*** EXERCISE INPUT Section Begins ***
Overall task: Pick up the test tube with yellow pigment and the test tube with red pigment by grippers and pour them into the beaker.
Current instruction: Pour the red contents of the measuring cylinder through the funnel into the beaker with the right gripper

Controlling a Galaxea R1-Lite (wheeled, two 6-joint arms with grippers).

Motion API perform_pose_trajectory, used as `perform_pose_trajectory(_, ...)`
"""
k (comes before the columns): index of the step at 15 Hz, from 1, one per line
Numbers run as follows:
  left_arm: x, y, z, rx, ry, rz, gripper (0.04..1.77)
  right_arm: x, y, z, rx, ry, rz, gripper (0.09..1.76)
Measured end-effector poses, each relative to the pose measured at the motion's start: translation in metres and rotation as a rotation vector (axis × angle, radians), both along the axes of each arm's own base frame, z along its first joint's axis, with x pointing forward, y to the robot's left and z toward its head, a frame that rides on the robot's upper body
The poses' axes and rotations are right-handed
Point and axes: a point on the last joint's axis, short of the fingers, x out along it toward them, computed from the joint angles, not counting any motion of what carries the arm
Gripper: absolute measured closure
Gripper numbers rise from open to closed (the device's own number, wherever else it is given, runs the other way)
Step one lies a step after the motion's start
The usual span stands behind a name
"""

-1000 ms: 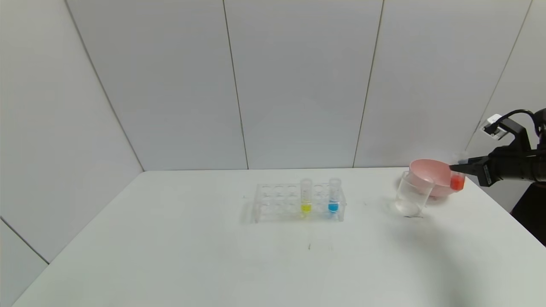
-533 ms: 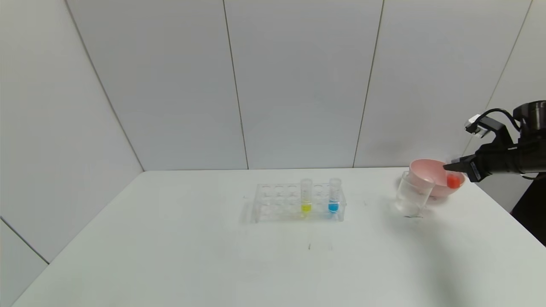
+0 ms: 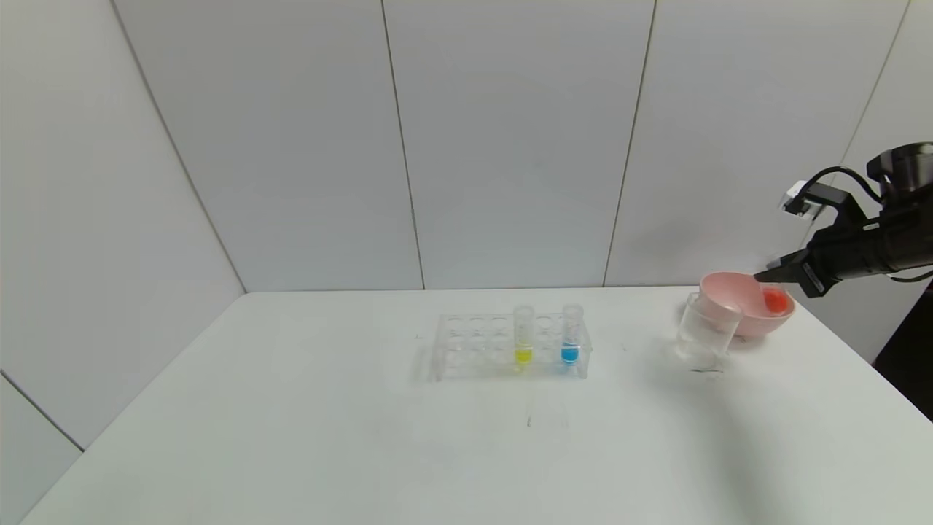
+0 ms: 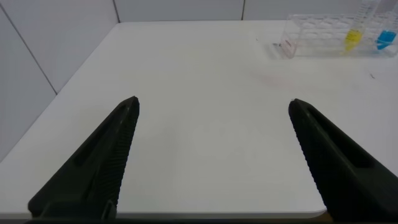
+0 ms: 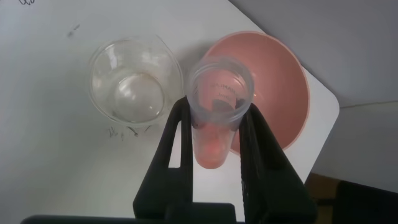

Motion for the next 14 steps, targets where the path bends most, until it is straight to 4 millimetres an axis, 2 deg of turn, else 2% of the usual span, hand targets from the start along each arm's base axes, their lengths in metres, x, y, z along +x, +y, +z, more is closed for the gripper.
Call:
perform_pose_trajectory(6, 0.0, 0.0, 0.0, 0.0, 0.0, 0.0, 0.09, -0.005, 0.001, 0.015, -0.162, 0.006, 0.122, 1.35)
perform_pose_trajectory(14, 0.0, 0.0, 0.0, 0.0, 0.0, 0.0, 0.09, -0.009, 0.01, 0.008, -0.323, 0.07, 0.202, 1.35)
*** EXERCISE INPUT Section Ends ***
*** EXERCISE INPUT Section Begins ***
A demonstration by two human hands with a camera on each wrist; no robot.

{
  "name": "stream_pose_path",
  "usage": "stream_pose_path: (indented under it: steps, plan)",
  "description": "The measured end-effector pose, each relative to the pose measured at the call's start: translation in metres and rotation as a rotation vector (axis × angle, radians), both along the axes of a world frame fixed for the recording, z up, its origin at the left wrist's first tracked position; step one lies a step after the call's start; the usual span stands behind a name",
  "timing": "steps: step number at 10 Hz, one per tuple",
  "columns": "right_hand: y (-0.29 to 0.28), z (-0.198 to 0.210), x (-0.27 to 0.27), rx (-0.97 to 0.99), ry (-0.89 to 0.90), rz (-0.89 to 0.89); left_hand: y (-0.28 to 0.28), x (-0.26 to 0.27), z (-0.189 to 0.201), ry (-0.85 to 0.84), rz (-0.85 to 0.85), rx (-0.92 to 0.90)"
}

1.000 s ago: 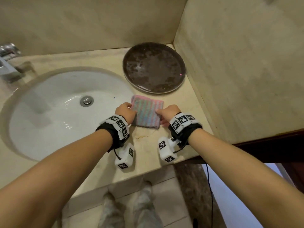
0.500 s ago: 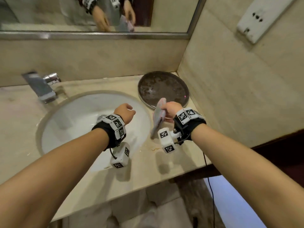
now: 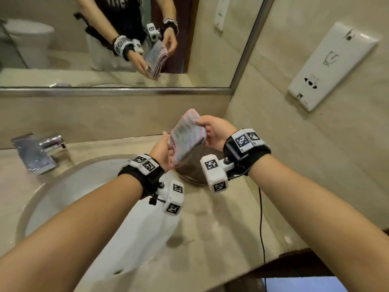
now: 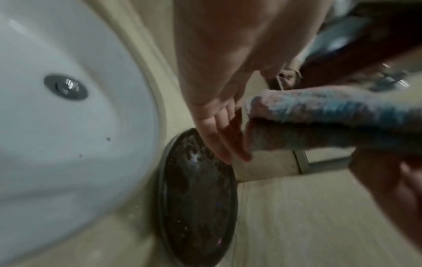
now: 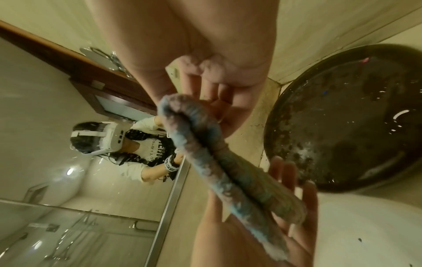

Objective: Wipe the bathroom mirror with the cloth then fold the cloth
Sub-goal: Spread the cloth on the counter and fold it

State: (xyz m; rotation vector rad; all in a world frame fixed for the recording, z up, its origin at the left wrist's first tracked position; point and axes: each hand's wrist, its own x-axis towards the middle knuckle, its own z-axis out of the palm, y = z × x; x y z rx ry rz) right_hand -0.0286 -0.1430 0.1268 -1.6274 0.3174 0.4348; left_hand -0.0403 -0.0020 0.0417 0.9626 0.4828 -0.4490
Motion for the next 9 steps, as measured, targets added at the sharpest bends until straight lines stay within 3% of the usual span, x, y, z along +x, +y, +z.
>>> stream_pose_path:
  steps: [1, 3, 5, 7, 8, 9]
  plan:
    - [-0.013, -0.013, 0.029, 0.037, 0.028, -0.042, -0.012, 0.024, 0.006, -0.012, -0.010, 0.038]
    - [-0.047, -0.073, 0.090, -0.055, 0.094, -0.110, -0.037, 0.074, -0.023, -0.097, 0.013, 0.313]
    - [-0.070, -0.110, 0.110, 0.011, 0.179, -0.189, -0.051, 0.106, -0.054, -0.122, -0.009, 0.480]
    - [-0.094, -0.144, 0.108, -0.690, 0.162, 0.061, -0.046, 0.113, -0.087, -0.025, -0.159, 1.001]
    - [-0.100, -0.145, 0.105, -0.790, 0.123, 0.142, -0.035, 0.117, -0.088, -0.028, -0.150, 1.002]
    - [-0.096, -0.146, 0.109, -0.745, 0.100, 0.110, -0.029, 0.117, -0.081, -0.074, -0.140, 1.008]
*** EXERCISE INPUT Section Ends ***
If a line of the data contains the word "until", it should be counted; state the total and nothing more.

# RESULT OF THIS TASK
2